- **MATERIAL FOR THE TASK**:
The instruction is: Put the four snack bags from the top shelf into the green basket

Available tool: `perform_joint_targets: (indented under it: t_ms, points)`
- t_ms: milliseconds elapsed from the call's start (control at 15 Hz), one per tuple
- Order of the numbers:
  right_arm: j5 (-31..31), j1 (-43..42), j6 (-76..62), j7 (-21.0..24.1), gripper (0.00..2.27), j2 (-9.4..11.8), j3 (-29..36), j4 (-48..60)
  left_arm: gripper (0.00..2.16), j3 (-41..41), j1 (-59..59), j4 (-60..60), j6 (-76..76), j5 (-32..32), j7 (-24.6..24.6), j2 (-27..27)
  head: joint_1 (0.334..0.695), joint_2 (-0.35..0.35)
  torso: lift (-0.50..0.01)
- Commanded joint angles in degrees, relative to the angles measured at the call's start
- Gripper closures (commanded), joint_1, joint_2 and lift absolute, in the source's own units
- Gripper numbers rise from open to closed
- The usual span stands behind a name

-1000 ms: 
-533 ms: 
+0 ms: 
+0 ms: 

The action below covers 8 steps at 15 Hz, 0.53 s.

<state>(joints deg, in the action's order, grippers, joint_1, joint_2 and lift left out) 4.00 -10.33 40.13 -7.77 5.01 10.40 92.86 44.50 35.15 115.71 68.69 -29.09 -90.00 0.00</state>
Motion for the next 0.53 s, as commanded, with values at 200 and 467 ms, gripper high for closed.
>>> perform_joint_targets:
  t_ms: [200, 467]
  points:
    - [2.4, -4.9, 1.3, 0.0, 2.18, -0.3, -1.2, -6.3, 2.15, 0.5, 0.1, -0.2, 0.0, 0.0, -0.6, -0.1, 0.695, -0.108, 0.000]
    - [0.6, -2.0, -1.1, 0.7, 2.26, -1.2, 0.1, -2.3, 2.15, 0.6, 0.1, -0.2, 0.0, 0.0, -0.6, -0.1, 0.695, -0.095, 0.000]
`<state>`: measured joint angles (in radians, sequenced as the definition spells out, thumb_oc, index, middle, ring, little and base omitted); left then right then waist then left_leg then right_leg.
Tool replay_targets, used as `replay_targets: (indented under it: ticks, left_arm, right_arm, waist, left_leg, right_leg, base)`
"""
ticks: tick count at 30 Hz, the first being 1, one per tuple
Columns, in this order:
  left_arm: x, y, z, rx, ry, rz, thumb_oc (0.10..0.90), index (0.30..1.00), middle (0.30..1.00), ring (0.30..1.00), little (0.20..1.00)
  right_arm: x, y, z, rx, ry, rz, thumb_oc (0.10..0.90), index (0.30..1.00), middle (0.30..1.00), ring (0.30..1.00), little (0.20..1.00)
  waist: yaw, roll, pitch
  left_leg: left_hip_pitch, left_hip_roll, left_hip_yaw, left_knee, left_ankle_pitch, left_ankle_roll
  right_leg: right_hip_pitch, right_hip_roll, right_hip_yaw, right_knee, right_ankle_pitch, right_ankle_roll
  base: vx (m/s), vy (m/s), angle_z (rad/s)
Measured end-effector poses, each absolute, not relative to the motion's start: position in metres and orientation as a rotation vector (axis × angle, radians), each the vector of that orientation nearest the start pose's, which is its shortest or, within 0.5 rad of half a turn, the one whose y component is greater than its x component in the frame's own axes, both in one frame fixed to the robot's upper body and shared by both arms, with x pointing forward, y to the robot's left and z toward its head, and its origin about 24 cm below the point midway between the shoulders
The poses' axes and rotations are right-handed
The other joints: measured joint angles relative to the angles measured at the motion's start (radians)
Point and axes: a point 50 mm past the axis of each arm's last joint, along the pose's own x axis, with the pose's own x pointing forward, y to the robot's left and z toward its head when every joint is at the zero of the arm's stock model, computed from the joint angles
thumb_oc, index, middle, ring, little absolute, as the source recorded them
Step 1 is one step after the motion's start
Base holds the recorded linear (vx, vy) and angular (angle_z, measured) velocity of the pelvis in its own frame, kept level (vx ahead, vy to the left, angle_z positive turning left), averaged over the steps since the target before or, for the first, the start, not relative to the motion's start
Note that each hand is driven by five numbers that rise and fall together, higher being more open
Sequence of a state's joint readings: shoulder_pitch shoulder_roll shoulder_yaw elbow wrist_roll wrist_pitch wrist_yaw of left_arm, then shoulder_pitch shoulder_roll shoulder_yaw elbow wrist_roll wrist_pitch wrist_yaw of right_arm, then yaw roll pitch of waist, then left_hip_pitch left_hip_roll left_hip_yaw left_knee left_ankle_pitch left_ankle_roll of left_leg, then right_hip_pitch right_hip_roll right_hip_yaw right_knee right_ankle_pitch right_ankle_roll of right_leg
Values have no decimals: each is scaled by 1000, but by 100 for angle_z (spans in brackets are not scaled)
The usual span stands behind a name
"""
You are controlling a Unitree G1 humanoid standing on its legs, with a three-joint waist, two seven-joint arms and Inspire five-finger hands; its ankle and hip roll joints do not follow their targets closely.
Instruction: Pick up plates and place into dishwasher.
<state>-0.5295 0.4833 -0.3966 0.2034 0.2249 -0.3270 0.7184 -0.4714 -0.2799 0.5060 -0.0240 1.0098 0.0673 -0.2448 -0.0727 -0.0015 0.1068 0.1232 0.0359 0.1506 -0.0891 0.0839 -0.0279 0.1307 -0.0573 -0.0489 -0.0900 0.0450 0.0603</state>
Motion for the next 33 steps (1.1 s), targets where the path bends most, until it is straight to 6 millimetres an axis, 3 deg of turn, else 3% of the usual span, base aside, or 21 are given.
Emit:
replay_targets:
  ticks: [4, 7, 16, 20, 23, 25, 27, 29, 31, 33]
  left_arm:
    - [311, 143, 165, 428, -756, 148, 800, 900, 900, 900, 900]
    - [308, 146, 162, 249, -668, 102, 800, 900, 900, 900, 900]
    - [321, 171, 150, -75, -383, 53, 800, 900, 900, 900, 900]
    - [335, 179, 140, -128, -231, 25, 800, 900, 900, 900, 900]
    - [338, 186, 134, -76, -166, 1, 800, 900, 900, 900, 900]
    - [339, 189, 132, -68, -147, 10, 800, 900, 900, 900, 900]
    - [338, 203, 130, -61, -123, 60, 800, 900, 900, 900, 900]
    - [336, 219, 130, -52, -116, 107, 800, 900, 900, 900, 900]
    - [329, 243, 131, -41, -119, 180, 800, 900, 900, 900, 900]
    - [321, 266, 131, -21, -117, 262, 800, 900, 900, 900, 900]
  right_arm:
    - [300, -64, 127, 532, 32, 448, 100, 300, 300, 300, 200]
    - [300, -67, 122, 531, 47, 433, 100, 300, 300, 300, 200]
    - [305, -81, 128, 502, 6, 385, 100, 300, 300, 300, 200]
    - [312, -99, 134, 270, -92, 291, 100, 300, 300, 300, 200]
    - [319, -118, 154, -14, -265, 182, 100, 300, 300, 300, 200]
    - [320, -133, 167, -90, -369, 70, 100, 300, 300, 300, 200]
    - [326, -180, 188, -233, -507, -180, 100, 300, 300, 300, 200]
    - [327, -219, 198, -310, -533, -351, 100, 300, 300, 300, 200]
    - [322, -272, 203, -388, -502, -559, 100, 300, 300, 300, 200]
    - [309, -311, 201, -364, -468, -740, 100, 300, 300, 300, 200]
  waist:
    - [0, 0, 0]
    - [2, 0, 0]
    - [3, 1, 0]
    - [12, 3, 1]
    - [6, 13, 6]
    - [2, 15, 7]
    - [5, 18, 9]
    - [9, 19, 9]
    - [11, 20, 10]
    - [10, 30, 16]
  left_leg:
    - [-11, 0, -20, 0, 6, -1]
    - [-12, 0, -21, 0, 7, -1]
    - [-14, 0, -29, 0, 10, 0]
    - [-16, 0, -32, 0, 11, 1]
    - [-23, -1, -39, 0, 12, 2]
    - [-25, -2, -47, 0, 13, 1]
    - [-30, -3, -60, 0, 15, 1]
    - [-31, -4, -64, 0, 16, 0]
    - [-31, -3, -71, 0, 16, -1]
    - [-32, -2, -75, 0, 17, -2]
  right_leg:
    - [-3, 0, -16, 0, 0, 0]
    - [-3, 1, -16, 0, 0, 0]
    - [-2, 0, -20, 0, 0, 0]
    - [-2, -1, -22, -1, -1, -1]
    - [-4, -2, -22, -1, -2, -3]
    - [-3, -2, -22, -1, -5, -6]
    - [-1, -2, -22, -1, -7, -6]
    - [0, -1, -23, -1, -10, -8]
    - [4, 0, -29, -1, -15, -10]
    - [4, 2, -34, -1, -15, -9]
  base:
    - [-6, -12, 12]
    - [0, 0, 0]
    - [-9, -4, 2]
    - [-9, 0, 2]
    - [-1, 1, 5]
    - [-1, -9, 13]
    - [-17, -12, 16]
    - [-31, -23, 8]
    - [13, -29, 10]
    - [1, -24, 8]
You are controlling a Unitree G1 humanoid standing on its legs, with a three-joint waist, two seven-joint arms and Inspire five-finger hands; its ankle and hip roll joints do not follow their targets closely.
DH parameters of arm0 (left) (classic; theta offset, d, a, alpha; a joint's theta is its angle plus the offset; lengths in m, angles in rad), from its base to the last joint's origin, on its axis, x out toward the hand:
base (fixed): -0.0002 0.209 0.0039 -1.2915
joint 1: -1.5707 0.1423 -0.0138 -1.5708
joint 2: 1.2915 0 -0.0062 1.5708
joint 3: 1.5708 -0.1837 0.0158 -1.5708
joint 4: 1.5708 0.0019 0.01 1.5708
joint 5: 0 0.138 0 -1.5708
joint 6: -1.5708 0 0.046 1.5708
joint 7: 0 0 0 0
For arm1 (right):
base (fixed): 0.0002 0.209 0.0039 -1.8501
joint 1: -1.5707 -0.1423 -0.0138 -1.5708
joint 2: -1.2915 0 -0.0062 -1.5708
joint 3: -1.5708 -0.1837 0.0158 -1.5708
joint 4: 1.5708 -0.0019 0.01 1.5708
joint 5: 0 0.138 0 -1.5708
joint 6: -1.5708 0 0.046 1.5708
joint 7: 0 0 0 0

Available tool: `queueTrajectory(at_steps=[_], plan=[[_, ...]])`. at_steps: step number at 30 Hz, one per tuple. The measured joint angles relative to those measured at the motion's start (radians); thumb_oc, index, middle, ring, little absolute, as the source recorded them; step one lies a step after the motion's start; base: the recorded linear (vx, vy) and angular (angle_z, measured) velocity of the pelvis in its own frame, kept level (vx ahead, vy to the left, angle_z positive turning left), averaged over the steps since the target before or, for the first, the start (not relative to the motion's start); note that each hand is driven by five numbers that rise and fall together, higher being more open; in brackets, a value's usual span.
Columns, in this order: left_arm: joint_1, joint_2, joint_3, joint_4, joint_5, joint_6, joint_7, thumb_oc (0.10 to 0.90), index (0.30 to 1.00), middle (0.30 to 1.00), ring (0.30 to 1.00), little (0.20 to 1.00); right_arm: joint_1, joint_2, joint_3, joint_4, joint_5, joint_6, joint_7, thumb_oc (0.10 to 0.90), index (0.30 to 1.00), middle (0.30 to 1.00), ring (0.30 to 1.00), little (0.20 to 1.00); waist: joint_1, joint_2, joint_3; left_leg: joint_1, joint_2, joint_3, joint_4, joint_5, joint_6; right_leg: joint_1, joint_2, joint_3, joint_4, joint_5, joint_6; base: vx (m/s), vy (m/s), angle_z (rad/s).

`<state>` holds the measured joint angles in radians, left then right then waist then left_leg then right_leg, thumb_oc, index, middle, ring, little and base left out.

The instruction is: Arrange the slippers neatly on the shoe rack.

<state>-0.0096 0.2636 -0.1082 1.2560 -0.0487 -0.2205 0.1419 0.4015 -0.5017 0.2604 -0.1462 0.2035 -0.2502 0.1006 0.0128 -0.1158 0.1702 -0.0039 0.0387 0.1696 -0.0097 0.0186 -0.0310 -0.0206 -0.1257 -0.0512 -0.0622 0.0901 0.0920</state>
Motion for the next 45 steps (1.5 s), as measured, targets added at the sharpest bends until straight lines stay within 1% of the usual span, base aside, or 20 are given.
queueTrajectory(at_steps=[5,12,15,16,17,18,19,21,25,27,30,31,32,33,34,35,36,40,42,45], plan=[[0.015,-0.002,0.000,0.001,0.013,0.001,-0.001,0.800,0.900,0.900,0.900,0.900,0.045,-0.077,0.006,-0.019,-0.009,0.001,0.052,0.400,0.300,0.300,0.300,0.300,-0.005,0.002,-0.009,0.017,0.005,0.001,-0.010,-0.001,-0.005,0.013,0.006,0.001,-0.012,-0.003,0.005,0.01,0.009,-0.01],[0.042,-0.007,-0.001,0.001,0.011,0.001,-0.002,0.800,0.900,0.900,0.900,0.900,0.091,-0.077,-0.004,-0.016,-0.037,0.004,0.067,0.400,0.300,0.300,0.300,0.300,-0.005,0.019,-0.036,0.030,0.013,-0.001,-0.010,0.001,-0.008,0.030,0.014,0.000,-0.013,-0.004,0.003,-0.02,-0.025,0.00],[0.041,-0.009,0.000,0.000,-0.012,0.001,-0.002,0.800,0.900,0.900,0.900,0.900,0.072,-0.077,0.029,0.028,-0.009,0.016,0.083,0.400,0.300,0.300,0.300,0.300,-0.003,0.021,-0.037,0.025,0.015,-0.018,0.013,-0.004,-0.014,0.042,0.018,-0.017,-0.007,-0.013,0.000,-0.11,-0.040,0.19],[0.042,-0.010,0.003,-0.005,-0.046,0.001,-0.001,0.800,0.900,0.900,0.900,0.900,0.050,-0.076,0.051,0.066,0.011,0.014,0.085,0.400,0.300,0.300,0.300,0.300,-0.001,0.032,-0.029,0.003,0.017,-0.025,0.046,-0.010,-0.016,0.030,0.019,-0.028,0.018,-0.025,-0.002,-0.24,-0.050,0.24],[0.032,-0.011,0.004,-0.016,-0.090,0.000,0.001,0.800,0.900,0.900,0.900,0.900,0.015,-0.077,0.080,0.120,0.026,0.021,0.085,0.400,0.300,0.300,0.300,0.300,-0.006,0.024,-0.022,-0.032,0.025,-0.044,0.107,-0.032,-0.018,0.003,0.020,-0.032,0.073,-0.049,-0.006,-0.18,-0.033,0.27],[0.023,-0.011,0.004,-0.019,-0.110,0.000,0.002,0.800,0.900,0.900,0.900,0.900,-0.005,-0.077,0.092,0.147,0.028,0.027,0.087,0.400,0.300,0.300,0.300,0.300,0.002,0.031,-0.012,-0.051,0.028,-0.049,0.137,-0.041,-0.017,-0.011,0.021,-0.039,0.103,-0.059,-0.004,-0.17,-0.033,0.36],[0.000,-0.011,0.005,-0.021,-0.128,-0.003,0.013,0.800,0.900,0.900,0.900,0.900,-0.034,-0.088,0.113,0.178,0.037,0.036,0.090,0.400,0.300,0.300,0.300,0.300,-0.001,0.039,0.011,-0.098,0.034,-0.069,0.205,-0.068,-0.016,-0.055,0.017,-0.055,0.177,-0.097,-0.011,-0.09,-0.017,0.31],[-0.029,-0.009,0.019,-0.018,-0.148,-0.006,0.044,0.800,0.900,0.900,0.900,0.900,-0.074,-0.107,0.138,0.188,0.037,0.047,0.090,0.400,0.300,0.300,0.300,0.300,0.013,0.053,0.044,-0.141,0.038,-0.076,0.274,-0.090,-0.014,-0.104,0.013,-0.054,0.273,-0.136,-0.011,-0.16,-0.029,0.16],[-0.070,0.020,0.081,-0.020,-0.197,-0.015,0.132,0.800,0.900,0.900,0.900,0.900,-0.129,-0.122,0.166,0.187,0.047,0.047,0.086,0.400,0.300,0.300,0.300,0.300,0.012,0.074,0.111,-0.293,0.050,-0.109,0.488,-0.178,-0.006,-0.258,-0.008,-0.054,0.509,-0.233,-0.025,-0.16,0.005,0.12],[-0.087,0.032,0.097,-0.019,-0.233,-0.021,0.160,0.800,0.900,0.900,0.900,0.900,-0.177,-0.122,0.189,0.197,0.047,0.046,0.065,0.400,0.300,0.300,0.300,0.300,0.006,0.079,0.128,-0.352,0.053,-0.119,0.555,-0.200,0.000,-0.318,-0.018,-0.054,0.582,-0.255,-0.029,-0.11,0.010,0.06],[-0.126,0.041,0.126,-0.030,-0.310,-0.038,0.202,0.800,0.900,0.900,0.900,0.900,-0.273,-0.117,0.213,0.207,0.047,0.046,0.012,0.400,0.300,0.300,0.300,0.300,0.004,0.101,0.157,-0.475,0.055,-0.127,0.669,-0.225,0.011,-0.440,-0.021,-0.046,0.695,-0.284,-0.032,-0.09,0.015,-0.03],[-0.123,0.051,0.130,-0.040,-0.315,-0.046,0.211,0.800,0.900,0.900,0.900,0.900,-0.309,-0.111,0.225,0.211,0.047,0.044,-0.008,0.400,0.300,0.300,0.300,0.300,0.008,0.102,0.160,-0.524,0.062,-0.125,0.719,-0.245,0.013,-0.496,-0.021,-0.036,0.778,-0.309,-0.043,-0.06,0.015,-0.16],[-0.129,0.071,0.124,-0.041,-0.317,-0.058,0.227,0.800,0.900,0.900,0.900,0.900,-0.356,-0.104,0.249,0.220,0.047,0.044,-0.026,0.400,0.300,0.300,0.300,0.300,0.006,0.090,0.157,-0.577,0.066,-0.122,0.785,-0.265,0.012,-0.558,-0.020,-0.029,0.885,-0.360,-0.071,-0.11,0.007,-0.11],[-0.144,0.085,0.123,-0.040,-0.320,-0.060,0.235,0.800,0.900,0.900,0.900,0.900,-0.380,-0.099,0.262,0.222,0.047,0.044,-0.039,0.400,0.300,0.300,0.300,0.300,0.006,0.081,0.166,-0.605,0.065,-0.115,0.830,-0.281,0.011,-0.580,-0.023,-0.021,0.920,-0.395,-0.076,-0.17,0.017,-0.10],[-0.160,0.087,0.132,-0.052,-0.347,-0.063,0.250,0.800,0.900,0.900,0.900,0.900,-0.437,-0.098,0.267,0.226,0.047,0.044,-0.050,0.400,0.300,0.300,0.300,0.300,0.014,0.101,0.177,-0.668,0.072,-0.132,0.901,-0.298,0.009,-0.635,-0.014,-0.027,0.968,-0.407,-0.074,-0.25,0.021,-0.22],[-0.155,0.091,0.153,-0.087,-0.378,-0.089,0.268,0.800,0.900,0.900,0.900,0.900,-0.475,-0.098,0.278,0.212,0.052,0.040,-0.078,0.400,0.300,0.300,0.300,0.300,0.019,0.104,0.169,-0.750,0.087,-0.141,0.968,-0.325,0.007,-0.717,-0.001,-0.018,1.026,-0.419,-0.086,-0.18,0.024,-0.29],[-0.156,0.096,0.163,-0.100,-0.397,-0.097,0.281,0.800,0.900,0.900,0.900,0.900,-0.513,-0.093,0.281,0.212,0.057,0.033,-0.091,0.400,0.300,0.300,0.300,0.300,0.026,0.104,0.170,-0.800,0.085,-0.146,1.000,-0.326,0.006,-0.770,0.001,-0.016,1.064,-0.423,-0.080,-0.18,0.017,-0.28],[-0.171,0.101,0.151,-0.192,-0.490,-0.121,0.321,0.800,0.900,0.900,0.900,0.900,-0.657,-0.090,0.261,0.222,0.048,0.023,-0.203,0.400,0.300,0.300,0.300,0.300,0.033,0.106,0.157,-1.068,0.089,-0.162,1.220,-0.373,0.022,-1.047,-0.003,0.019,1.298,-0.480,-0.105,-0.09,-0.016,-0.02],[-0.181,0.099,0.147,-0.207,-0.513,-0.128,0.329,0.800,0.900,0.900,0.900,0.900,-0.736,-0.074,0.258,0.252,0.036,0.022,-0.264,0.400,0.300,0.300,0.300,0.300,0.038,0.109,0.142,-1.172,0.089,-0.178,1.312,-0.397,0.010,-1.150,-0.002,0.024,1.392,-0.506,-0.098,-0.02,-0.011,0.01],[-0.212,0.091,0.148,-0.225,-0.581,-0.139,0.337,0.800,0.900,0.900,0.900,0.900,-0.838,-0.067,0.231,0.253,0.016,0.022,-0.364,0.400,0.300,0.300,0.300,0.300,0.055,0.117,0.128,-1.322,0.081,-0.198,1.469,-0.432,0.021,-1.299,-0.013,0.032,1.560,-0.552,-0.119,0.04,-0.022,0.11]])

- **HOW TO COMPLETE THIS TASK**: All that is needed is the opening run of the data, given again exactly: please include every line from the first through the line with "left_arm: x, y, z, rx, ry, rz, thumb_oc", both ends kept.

- **RESULT FOR THIS TASK**:
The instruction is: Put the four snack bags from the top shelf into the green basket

Available tool: `perform_joint_targets: (indented under it: t_ms, points)`
- t_ms: milliseconds elapsed from the call's start (control at 15 Hz), one per tuple
- Order of the numbers:
  right_arm: j5 (-31..31), j1 (-43..42), j6 (-76..62), j7 (-21.0..24.1), gripper (0.00..2.27), j2 (-9.4..11.8), j3 (-29..36), j4 (-48..60)
  left_arm: gripper (0.00..2.16), j3 (-41..41), j1 (-59..59), j4 (-60..60), j6 (-76..76), j5 (-32..32), j7 (-24.6..24.6), j2 (-27..27)
  head: joint_1 (0.334..0.695), joint_2 (-0.35..0.35)
  torso: lift (-0.50..0.01)
- Commanded joint angles in degrees, relative to the angles measured at the call's start
- Gripper closures (commanded), joint_1, joint_2 and lift absolute, in the source's own units
- Gripper numbers rise from open to closed
- The usual span stands behind a name

-1000 ms: 
-533 ms: 
+0 ms: 
+0 ms: 

The action below covers 8 steps at 15 Hz, 0.53 s.

<state>(joints deg, in the action's order, grippers, joint_1, joint_2 and lift left out) 4.00 -10.33 40.13 -7.77 5.01 10.40 92.86 44.50 35.15 115.71 68.69 -29.09 -90.00 0.00</state>
Motion for the next 0.53 s, as commanded, with values at 200 and 467 ms, gripper high for closed.
>>> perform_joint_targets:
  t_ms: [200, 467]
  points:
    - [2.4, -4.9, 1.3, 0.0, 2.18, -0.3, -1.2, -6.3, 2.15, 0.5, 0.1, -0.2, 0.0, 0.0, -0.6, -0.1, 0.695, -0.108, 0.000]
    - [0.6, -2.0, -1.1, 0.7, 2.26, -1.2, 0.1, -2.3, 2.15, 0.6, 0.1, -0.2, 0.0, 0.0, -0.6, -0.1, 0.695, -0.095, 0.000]
`<state>`: measured joint angles (in radians, sequenced as the definition spells out, thumb_oc, index, middle, ring, little and base omitted); left then right then waist then left_leg then right_leg.
Tool replay_targets, used as `replay_targets: (indented under it: ticks, left_arm, right_arm, waist, left_leg, right_leg, base)`
"""
ticks: tick count at 30 Hz, the first being 1, one per tuple
Columns, in this order:
  left_arm: x, y, z, rx, ry, rz, thumb_oc (0.10..0.90), index (0.30..1.00), middle (0.30..1.00), ring (0.30..1.00), little (0.20..1.00)

The output above is the complete answer.